Every so often, a media burp points out a capitalistic idiosyncrasy, such as the well-known but quickly forgotten fact that movie theaters rarely profit from ticket sales. Rather, the feature-film presentation provides an excuse to hawk inflated concessions.
Such a seemingly innocuous quirk lies at the heart of Hal Clifford’s Downhill Slide: Why the Corporate Ski Industry is Bad for Skiing, Ski Towns, and the Environment. Clifford, a Colorado-based journalist, contends that skiing has descended into a marketing tool used to sell a sort of popcorn called real estate to bourgeois baby boomers.
Clifford laments the passing of the 1950s, when ski towns were self-sustaining Bohemias where folks could drop out of the mainstream and ensconce themselves in a bucolic utopia. The uniqueness of these towns, Clifford argues, has been trampled by a vacation-resort colonialism that brings urban problems such as traffic and sprawl to the mountain while pricing out all but the obscenely rich. In fact, Downhill Slide reads a lot like a high-altitude incarnation of Erik Schlosser’s Fast Food Nation.
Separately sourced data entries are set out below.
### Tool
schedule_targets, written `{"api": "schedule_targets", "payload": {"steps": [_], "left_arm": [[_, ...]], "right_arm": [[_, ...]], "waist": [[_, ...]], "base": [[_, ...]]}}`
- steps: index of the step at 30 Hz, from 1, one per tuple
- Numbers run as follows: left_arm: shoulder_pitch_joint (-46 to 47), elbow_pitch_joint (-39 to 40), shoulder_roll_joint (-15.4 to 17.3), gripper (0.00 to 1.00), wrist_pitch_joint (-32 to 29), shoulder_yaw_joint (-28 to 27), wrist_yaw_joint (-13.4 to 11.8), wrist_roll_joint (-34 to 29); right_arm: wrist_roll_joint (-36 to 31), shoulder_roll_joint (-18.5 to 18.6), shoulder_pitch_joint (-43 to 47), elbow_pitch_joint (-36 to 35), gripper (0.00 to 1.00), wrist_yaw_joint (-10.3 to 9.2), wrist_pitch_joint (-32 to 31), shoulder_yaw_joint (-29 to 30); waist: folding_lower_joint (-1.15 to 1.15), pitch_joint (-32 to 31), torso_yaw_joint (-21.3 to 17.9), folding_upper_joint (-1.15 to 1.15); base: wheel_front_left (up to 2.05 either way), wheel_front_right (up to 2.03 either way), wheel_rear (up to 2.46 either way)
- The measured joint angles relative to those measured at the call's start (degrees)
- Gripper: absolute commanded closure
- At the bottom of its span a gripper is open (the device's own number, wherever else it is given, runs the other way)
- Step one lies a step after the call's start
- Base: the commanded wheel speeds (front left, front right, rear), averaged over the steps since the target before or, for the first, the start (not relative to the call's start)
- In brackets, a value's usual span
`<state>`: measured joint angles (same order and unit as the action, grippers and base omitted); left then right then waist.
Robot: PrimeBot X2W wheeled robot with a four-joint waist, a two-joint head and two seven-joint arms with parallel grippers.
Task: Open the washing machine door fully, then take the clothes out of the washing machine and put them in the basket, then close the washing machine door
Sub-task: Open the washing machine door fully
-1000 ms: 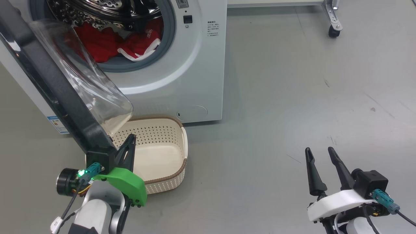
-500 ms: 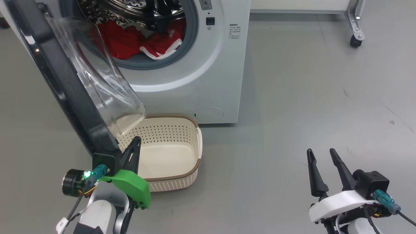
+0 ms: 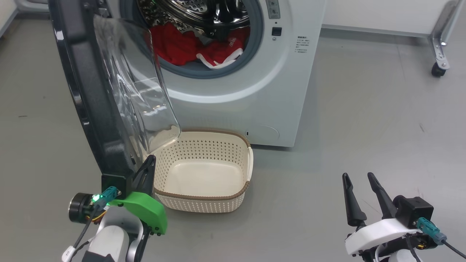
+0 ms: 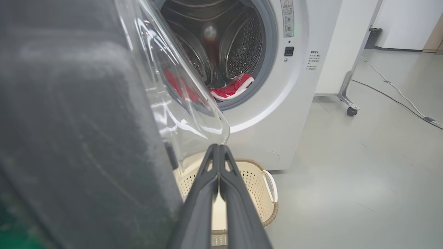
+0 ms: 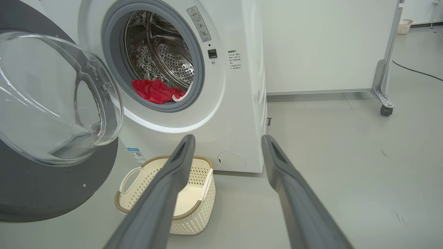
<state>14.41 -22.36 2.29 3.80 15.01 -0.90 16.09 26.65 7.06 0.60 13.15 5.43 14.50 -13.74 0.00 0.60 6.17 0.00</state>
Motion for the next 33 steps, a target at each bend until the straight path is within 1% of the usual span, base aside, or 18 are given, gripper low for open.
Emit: {"api": "schedule_targets", "payload": {"steps": [11, 16, 18, 20, 28, 33], "left_arm": [[0.06, -0.25, 0.01, 1.0, 0.57, -2.31, -0.66, 1.79], [0.32, -0.25, 0.8, 1.0, 0.74, -4.09, -0.99, 2.55], [0.49, -0.24, 1.21, 1.0, 1.0, -4.88, -1.31, 2.63], [0.88, -0.24, 1.58, 1.0, 1.14, -5.73, -1.53, 3.16], [1.93, 0.05, 2.68, 1.0, 1.66, -9.6, -2.35, 5.02], [2.94, 0.04, 3.77, 1.0, 1.8, -11.66, -2.4, 6.17]], "right_arm": [[-0.08, -0.26, 0.02, -0.01, 0.0, 0.05, 0.0, -0.25], [-0.64, -0.26, 0.01, -0.04, 0.0, 0.07, 0.0, -0.32], [-0.73, -0.25, -0.01, -0.07, 0.0, 0.08, 0.0, -0.48], [-1.15, -0.25, -0.07, -0.07, 0.0, 0.48, 0.0, -0.7], [-1.67, -0.05, -0.68, -0.2, 0.0, 0.49, -0.02, -1.47], [-2.65, 0.4, -2.32, -0.6, 0.0, 0.55, -0.3, -2.37]], "waist": [[0.0, 0.04, 5.75, 0.0], [0.0, 0.99, 7.75, 0.0], [0.0, 1.56, 8.39, 0.0], [0.0, 2.2, 8.94, 0.0], [0.0, 5.12, 10.52, 0.0], [0.0, 7.26, 11.11, 0.0]], "base": [[0.0, 0.0, 0.0], [0.0, 0.0, 0.0], [0.0, 0.0, 0.0], [0.0, 0.0, 0.0], [0.0, 0.0, 0.0], [0.0, 0.0, 0.0]]}}
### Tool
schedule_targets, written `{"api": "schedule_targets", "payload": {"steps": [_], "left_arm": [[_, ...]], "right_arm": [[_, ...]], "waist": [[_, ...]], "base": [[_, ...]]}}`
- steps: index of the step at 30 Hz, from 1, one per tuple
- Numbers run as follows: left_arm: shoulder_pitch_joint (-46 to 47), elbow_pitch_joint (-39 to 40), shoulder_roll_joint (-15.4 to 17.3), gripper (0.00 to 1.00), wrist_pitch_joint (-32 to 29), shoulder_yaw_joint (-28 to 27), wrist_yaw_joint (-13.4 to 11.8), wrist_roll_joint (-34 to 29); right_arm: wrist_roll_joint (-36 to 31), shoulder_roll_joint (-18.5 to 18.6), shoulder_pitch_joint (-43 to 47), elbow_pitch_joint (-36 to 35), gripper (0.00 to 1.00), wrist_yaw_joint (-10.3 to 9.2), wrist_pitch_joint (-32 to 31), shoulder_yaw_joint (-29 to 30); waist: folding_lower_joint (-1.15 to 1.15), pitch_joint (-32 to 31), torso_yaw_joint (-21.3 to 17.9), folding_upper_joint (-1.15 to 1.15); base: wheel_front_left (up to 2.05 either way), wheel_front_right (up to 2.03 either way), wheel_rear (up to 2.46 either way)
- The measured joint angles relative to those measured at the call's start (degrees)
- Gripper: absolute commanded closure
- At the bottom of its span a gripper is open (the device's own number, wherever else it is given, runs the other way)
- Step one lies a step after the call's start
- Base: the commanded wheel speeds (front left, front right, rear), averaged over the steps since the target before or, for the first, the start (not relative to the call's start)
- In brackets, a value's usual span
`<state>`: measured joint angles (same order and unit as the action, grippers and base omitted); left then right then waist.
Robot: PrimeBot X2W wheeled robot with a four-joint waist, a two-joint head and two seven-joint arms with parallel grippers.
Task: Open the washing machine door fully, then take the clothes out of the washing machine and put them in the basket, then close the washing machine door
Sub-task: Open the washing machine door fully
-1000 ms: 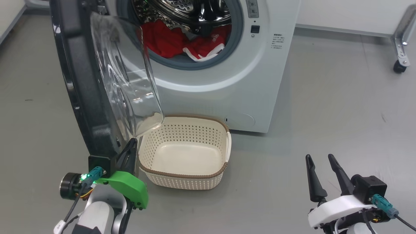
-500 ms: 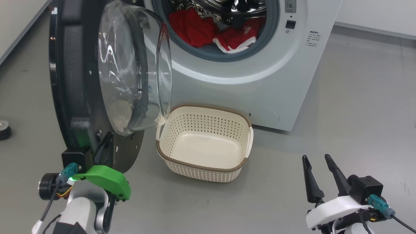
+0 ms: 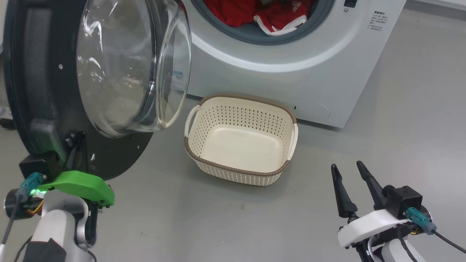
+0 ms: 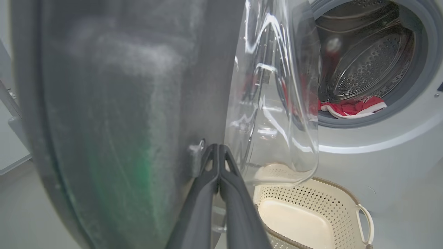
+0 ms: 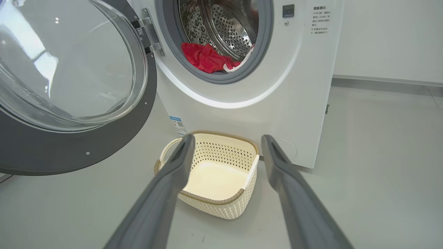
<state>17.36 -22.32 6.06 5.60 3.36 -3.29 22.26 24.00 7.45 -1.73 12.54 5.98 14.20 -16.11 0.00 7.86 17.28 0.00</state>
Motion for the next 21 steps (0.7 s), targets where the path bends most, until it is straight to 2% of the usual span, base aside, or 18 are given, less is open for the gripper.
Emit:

By casting a wide net on the many tentacles of the alpine industrial complex, Clifford paints a broadly damning portrait not merely of big, bad business but also of the sophistry of American desire that enables it to flourish.
The author places blame for much of this at the doorstep of the three big skiing corporations: Intrawest Corporation, Vail Resorts and American Skiing Company, which collectively account for 25 percent of the lift tickets sold in the United States. Although the majority of ski resorts remain in independent hands, Clifford contends that the big three serve as agenda setters for the entire industry. Other chapters focus on how the big three and other large developers leverage cut-rate deals on public lands; the power the big three wield within state and local governments; and the compromised politics of the U.S. Forest Service.
Perhaps most disturbing is Clifford’s analysis of how real-estate inflation wreaks havoc upon the social fabric of ski towns. The staggering income inequality in Aspen and Vail make the use of the term “colonialism” more accurate than anachronistic. As Clifford notes, in 1995, 80 percent of the staff of Vail’s fire department could not afford to live there. He adds that local businesses usually seem to be staffed by workers living in tents or commuting as far as 70 miles each way.
Clifford is at his best when his reporting coincides with a skewering of baby boomer ideology: “The implicit message in the marketing of the modern ski lifestyle is that, although the buyer chose at a young age not to drop out and live an alternative life on the edge, but instead to stay on track with his or her nose to the grindstone—that despite this fact, with enough money, the buyer supposedly can go and purchase the alternative life he or she did not choose.”
Downhill Slide is not without its spills. Clifford is an unabashed authenticity junkie who fails to examine the ski towns of yore he so recklessly fetishizes. In addition, he seems forever shocked that corporations have no qualms with using environmentalist cant, loopholes in public policy, and natural resources to keep their investors happy.
Clifford exposes a fallacy of American life: like a forgotten neighborhood, ski towns quickly could become the victims of their own popularity. In such locales, opponents of development are often portrayed as selfish NIMBYs. How to argue that resisting development is less elitist than the consequences of perpetual growth is a political quagmire for more than just ski bums.